-- DATA SHOWN follows --

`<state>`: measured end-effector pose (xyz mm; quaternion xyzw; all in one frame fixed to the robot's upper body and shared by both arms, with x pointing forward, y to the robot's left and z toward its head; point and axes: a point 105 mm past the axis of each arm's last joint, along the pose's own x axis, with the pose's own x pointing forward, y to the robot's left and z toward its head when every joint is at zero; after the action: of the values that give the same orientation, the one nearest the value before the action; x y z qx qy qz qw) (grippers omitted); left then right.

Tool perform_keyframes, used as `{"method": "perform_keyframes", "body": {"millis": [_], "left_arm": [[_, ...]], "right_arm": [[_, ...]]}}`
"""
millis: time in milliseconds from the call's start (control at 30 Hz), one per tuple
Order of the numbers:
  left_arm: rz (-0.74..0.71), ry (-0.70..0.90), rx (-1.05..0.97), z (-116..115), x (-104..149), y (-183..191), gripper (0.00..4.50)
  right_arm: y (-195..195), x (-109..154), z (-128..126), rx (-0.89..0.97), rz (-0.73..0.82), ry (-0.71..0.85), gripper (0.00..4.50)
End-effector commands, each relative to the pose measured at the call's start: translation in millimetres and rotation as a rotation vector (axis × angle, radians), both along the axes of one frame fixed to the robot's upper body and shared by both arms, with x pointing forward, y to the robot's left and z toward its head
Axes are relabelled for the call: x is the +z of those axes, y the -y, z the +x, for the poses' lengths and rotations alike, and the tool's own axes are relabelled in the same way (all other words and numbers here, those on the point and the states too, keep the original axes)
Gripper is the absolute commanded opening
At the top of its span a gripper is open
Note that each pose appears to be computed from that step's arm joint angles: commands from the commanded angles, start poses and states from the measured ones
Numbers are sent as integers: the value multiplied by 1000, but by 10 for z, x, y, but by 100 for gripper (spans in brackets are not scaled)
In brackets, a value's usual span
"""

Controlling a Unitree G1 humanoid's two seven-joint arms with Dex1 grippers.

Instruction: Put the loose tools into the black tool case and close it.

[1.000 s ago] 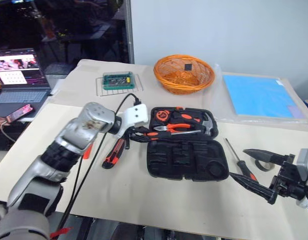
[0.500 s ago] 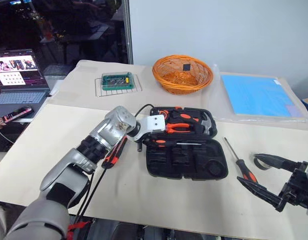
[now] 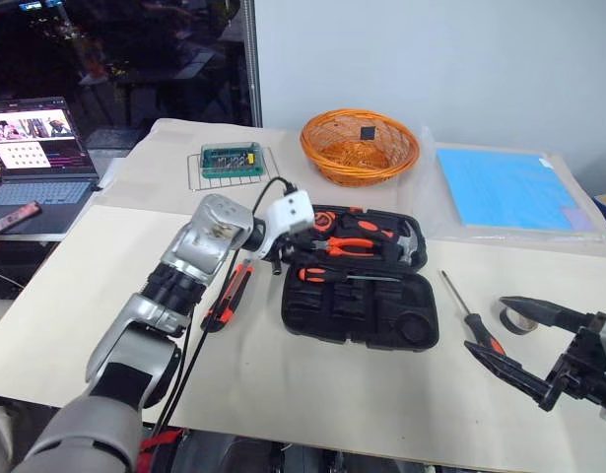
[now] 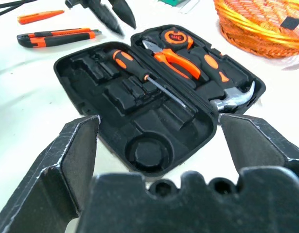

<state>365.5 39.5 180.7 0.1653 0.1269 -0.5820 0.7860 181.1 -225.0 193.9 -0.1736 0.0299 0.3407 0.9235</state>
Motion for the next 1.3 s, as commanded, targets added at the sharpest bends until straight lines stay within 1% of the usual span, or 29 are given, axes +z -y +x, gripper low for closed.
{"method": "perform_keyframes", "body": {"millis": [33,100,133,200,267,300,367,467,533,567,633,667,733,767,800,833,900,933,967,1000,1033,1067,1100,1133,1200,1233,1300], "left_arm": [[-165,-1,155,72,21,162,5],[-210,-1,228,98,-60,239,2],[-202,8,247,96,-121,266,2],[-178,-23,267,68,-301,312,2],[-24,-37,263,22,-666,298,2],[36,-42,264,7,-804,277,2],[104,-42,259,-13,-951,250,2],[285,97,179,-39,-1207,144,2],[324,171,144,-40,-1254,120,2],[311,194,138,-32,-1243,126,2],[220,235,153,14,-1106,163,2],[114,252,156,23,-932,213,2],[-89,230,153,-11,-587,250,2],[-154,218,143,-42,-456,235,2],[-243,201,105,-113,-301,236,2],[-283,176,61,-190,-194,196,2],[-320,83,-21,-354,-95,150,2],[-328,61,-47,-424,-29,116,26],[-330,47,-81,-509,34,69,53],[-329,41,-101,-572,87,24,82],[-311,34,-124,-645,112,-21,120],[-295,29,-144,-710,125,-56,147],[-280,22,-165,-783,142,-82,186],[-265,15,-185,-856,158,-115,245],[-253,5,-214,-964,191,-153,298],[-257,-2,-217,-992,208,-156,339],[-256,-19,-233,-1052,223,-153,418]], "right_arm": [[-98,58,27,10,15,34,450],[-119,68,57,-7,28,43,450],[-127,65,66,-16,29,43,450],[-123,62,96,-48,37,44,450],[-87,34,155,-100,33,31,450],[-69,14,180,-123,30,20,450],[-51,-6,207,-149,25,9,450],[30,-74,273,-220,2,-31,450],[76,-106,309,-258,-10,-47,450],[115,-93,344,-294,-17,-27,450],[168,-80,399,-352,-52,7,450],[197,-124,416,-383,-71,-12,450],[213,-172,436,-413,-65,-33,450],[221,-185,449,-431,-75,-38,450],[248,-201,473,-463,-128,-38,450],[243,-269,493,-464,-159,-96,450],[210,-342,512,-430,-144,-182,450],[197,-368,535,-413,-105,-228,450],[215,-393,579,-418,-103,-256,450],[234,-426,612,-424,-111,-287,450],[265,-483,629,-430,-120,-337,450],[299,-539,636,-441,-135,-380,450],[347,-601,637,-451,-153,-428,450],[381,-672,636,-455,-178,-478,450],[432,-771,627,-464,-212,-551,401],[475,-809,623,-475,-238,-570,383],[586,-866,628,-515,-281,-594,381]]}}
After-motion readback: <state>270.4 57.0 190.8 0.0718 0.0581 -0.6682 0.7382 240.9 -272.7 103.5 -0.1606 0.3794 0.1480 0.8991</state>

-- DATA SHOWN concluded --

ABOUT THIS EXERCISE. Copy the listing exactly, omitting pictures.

TASK ANSWER.
`<state>`: measured end-effector pose (xyz mm; quaternion xyzw; all in one frame fixed to the robot's upper body and shared by both arms, with x pointing forward, y to the robot's left and z toward its head; point and axes: a point 105 mm past the axis of each arm's last joint, along the pose's own x axis, with the pose's own x pointing forward, y to the robot's left and z toward its head when every joint is at zero; after the action: of the values that give the same orientation, the one nearest the value before the action; x y z qx qy qz qw) (grippers omitted); left then right.

Tool perform_keyframes, used as `{"method": "perform_keyframes", "body": {"millis": [_], "left_arm": [[_, ...]], "right_arm": [[_, ...]]}}`
"""
millis: time in milliseconds from the call's start (control at 30 Hz), one per tuple
Order of the numbers:
  left_arm: rz (-0.74..0.71), ry (-0.70..0.90), rx (-1.05..0.97), z (-116..115), x (-104..149), y (-183..191), gripper (0.00..4.50)
  right_arm: y (-195..195), x (-109..154), z (-128..126), rx (-0.89..0.97), rz (-0.73..0.82), ry (-0.71..0.85), gripper (0.00..4.50)
End-effector commands, each relative to the pose measured at the call's start: translation in millimetres and rotation as a rotation vector (axis × angle, radians), both along the axes of one frame fixed to the robot's upper body and shared by both arms, with x pointing forward, y to the robot's left and z toward its head
Axes are relabelled for the call: x is the +z of those axes, y the -y, z the +x, for the poses' lengths and rotations alike, and the tool's own axes are relabelled in the same way (all other words and numbers here, those on the point and the states too, keep the original axes)
Gripper is the absolute commanded opening
At the top of its span a gripper is open
Note that each pose appears to be computed from that step's arm joint angles: commands from the commanded angles, start poses and states from the measured ones
Numbers are sent as integers: the value multiplied by 1000, but by 10 for z, x, y, but by 100 for gripper (spans in brackets are not scaled)
In brackets, a value's usual span
"""

Controlling a Unitree G1 humanoid's two seven-joint arms with Dex1 grippers.

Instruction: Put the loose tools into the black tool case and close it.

[1.000 s ago] 
[0.500 s ago] 
[now] 
[now] 

<state>365.5 39.5 180.7 0.1653 0.1269 -0.5820 0.7860 181.1 -225.0 193.9 -0.1736 0.0299 0.3407 0.9235</state>
Motion for the next 1.3 s, as commanded, targets added at the sharpest bends until straight lines stay within 1% of the usual span, or 29 are given, axes +z -y +x, gripper low for closed.
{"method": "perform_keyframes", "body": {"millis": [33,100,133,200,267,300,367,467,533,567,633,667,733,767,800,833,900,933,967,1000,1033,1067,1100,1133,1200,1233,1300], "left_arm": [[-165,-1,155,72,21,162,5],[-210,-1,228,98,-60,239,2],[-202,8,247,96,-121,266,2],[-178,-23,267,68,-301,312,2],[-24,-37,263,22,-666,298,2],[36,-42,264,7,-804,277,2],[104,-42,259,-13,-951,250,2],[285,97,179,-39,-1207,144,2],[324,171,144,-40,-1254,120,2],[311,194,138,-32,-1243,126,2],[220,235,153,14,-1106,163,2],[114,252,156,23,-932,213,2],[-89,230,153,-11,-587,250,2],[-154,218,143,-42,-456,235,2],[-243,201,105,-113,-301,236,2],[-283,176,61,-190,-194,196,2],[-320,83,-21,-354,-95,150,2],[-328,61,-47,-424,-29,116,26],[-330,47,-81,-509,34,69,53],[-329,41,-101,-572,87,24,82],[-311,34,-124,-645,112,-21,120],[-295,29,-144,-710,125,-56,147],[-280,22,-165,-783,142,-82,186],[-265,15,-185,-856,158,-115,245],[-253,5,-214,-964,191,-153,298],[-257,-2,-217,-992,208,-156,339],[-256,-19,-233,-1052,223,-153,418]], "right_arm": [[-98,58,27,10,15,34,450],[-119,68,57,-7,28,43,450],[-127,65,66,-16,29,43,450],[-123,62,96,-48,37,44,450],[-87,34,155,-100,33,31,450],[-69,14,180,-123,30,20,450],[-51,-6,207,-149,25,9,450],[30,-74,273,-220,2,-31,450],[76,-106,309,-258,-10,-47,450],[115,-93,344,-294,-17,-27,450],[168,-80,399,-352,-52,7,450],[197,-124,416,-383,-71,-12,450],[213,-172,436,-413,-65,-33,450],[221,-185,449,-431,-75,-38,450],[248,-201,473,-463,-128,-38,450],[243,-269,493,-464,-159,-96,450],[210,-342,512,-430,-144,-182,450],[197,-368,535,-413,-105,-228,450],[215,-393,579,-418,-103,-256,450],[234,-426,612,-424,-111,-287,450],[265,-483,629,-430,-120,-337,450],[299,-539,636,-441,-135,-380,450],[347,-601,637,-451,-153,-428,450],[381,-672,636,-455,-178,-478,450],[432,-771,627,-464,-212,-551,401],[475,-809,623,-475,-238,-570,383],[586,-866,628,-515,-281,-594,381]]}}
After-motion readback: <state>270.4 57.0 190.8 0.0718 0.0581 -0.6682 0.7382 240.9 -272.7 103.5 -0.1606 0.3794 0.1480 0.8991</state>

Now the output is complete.